Zdaniem obrońcy oskarżonego zarzuty były o tyle bezzasadne, że skorzystał on z ustawowego prawa odmowy odpowiedzi na pytanie (dla jasności: art. 175 par. 1 kpk dotyczy oskarżonego, nie świadka — przypuszczam, że chodziło o to, że miał parę pobocznych zarzutów związanych z tym zdarzeniem, więc oskarżonym też był) dotyczące danych sprawcy pobicia — twierdząc, że nazwisko zna, ale go nie poda w obawie o swoje własne życie i zdrowie. Oznacza to, że nie tyle nie zataił on prawdy, lecz zeznał prawdę — przeto prokurator powinien więc albo zapewnić świadkowi ochronę, albo przymusić do złożenia zeznań.
art. 233 § 1 kodeksu karnego
Kto, składając zeznanie mające służyć za dowód w postępowaniu sądowym lub w innym postępowaniu prowadzonym na podstawie ustawy, zeznaje nieprawdę lub zataja prawdę,
podlega karze pozbawienia wolności od 6 miesięcy do lat 8.
art. 239 § 1 kodeksu karnego
Kto utrudnia lub udaremnia postępowanie karne, pomagając sprawcy przestępstwa, w tym i przestępstwa skarbowego uniknąć odpowiedzialności karnej, w szczególności kto sprawcę ukrywa, zaciera ślady przestępstwa, w tym i przestępstwa skarbowego albo odbywa za skazanego karę,
podlega karze pozbawienia wolności od 3 miesięcy do lat 5.
Sąd Najwyższy częściowo zgodził się z tymi argumentami: bezpodstawne uchylenie się od złożenia zeznań nie jest karalnym zatajeniem prawdy — dotyczy to także świadka, który wprawdzie nie udziela odpowiedzi na konkretne pytanie prokuratora, ale też nie kłamie (uchwała 7 sędziów SN z 22 stycznia 2003 r., I KZP 39/02). Tymczasem w sprawie nie budzi wątpliwości, że oskarżony, zeznając jako świadek, wyraźnie oświadczył, że dane sprawcy pobicia zna, ale ich nie poda („nazwiska nie podam ponieważ się ich boję i na ten temat nie odpowiem na to pytanie ja tego nazwiska nie wymienię, natomiast całą resztę opowiem jak było i nie zamierzam niczego ukrywać z przebiegu tego zdarzenia” i „zeznaję całą prawdę i niczego nie ukrywam, nie mogę podać nazwiska tego sprawcy ponieważ wtedy nie miałbym życia i boję się o samego siebie i rodzinę moją”; na rozprawie dodał, że policjanci nazwisko to o tak znali). Oznacza to, że zarzut składania fałszywych zeznań byłby trafny, gdyby świadek skłamał (np. że się boi, podczas gdy w rzeczywistości się nie bał) — ale skoro nie kłamał…

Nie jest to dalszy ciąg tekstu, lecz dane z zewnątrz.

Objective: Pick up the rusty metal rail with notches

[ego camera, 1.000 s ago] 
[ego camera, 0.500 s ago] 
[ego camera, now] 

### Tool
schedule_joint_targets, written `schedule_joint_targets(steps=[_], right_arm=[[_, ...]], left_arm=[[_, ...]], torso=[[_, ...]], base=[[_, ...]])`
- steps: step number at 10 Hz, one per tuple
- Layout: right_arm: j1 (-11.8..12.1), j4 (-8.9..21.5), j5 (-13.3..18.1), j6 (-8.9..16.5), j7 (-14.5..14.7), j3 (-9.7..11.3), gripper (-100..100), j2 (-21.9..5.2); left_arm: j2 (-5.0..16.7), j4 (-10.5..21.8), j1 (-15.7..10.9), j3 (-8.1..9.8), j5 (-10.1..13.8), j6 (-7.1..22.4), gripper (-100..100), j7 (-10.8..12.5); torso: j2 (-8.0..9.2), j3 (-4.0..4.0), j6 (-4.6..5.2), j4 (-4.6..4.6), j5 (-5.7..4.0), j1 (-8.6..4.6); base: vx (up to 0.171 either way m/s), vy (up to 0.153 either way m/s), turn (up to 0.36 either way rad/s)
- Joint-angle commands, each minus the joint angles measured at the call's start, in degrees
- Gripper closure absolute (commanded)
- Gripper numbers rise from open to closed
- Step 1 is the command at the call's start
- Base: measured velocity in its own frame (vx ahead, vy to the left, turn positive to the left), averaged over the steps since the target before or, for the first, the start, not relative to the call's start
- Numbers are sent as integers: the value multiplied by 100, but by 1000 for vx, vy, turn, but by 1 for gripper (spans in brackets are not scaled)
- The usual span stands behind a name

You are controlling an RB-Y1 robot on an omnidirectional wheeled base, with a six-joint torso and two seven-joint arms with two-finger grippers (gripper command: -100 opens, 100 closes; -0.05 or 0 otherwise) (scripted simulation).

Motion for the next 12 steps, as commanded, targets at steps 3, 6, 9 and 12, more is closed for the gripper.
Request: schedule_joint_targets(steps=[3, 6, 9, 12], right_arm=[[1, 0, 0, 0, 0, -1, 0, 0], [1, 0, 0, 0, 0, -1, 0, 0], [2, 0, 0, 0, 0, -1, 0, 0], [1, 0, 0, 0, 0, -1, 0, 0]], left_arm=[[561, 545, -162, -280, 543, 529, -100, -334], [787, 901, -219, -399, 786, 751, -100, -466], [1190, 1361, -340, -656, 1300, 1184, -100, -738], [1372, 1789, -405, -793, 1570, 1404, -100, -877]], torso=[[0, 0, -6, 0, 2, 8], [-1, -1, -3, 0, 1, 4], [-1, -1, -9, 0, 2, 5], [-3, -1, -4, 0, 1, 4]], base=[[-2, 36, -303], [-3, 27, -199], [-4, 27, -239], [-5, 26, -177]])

…to trzeba pamiętać, że chociaż nieuprawniona odmowa zeznań nie może być kwalifikowana jako zatajenie prawdy, to działanie świadka, którego zamiarem jest utrudnienie postępowania karnego lub ułatwienie sprawcy uniknięcia odpowiedzialności karnej może być kwalifikowane jako przestępstwo poplecznictwa. (Stąd też SN wyrok w tym zakresie uchylił, ale sprawę zwrócił do ponownego rozpoznania.)